To do » For this exercise, report every line of the material that includes "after".

Information shown »
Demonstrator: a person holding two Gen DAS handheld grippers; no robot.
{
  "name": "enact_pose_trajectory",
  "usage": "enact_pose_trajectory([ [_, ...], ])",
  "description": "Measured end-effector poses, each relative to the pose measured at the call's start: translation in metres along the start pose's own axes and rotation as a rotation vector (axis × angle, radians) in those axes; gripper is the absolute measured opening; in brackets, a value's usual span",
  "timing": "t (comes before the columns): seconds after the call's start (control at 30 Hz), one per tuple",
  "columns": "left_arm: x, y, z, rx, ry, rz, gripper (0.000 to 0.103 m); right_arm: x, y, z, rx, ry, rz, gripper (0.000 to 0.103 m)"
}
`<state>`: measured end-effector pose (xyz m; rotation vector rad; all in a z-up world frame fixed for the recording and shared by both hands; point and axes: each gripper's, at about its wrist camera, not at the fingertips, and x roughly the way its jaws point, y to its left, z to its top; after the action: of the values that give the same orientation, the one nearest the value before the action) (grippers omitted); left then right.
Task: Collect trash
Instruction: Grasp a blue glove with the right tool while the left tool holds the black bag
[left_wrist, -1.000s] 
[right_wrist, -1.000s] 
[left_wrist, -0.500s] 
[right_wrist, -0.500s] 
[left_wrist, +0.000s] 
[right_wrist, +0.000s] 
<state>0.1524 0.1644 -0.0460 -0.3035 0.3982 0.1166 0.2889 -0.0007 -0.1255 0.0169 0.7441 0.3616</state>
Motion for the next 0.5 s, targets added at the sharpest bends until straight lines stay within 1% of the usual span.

Response to the exercise »
  "timing": "t (comes before the columns): seconds after the call's start (control at 30 Hz), one per tuple",
`<state>`: measured end-effector pose (xyz m; rotation vector rad; all in a z-up world frame fixed for the recording and shared by both hands; point and axes: each gripper's, at about its wrist camera, not at the fingertips, and x roughly the way its jaws point, y to its left, z to its top; after the action: of the values that give the same orientation, the one nearest the value before the action) (grippers omitted); left then right.

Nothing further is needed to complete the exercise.